07 Janvier, 2017, 00:22 | Auteur: Lynn Cook

"C'est une mutinerie des ex-combattants intégrés dans l'armée qui réclament des primes de 5 millions FCFA (7.600 euros), plus une maison chacun", a expliqué un officier cité par des médias. "La ville est déserte". Le communiqué de la mi-journée recommande aux militaires insurgés de retourner dans leur caserne, en vue de permettre de trouver des solutions durables.

Vendredi dans la matinée, le gouvernement a réuni un Comité national de crise, selon une source proche du ministère ivoirien de la Défense. Des informations font état d'au moins deux commissariats de police qui ont été attaqués.

Ce mouvement d'humeur a commencé vers 3h00, heure locale et Gmt avec des tirs sporadiques entendus dans la ville à la suite des poudrières qui ont été cassées et des armes emportées. Les militaires ont pris position à divers carrefours stratégiques de la ville et circulaient dans des véhicules de la police.

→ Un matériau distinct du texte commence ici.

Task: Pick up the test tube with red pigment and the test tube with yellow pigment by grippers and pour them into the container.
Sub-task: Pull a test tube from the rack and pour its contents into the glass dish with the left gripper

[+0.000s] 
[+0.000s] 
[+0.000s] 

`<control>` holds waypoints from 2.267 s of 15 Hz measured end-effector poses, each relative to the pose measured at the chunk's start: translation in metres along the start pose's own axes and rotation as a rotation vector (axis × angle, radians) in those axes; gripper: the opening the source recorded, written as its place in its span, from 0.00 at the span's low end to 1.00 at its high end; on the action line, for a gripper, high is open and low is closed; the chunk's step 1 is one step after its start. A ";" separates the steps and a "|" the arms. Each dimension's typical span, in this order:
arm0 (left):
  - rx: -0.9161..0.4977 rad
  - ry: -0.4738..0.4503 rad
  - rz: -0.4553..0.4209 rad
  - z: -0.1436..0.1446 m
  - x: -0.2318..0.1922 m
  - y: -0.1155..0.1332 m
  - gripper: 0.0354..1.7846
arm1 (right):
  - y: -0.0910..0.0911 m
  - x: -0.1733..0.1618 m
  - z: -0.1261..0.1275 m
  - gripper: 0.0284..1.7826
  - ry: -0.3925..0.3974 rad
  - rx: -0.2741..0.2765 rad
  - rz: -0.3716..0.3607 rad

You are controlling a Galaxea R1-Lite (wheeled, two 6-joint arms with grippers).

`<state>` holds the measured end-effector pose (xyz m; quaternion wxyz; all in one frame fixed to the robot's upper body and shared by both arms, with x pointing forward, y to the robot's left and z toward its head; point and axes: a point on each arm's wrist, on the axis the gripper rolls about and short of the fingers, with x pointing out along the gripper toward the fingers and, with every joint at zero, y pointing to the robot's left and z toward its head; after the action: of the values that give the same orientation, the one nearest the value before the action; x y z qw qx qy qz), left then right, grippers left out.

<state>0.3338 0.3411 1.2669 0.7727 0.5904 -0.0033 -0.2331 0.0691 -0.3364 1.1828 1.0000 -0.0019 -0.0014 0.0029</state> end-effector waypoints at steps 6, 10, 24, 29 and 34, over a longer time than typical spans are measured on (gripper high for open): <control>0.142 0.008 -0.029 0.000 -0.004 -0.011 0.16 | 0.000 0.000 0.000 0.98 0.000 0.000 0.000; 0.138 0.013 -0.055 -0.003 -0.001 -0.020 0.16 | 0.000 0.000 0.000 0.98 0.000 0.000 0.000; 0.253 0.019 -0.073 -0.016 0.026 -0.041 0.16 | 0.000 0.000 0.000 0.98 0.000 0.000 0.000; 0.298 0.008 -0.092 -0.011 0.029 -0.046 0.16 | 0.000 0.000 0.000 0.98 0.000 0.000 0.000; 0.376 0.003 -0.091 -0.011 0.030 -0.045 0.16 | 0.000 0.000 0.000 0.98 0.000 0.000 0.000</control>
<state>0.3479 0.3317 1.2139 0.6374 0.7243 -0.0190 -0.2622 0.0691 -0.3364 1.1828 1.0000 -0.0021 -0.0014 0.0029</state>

Vendredi soir, à Daloa, grande ville du centre-ouest, "les militaires ont regagné les casernes", a affirmé une source militaire, mettant fin aux tirs qui avaient semé la peur parmi la population.

La ville, située à 300 km environ au nord d'Abidjan, a été le siège de la rébellion nordiste déclenchée en 2002 contre l'ex-président Laurent Gbagbo. A Korhogo, un militaire joint au téléphone a indiqué que "tout (était désormais) calme".

Le gouvernement en Côte d'Ivoire est confronté à 72 heures de la grève des fonctionnaires et agents de l'Etat à des bruits de mutinerie notamment dans la ville de Bouaké, quand bien même d'autres villes ont été aussi citées comme Daloa, Korhogo, San-Pedro et Man.

En début d'après-midi, la contestation a également gagné Daoukro (centre-est), fief de l'ex-président Henri Konan Bédié et grand allié du président Ouattara.

Le quartier-maître Siaka Ouattara, porte-parole des militaires, avait alors présenté le non-paiement des "arriérés de soldes de 2009-2011 et de 2011-2014 des ex-combattants intégrés dans l'armée" comme principal motif de leur mécontentement, rejetant toute "politisation" du mouvement.

Le président Ouattara s'était engagé fin novembre 2014 à verser ces arriérés de soldes.